After 12 months of treatment, a significantly greater proportion of patients in the combination group achieved Disease Activity Score 28 remission (DAS28-CRP <2.6) than in the methotrexate monotherapy group (60.9% vs 45.2%, p=0.010). The rate of DAS28-CRP remission after 12 months of abatacept monotherapy was similar to that of methotrexate monotherapy, at 42.5%.
In addition, a greater proportion of patients achieved Simplified Disease Activity Index clinical remission (SDAI ≤3.3) and Boolean clinical remission in the combination group than in the methotrexate monotherapy group.
Among the patients who achieved a DAS28-CRP score less than 3.2 at 12 months and underwent complete drug withdrawal, the proportion who were in DAS-defined remission at both 12 and 18 months was significantly higher for those who had been treated with abatacept plus methotrexate than for those who had received methotrexate alone (14.8% vs 7.8%; OR 2.51, 95% CI 1.02-6.18; p=0.045).

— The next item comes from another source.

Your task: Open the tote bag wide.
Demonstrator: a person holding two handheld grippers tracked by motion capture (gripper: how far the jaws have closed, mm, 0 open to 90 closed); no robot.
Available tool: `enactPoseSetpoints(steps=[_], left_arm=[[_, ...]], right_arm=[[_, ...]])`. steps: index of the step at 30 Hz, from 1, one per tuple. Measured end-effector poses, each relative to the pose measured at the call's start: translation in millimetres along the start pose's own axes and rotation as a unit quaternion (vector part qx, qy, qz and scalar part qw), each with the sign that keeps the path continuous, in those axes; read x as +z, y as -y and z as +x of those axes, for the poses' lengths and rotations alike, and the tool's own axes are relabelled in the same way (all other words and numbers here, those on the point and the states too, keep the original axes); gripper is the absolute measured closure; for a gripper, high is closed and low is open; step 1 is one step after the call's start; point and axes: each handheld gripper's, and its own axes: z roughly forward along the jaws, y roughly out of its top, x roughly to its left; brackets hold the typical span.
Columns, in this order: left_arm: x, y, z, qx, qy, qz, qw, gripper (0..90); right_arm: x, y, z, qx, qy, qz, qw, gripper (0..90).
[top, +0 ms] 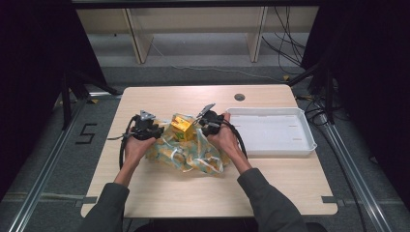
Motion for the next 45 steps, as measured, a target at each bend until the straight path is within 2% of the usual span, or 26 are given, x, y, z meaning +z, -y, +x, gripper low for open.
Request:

Patients receiving abatacept plus methotrexate were also found to have less progression in structural joint damage as assessed by MRI (erosion, osteitis and synovitis scores) than those receiving methotrexate monotherapy. Similarly, the proportion of patients in the combination group with a clinically meaningful improvement in physical function (assessed using the Health Assessment Questionnaire Disability Index [HAQ-DI]) was greater than in the methotrexate group.
The three treatment groups were similar in terms of safety profile.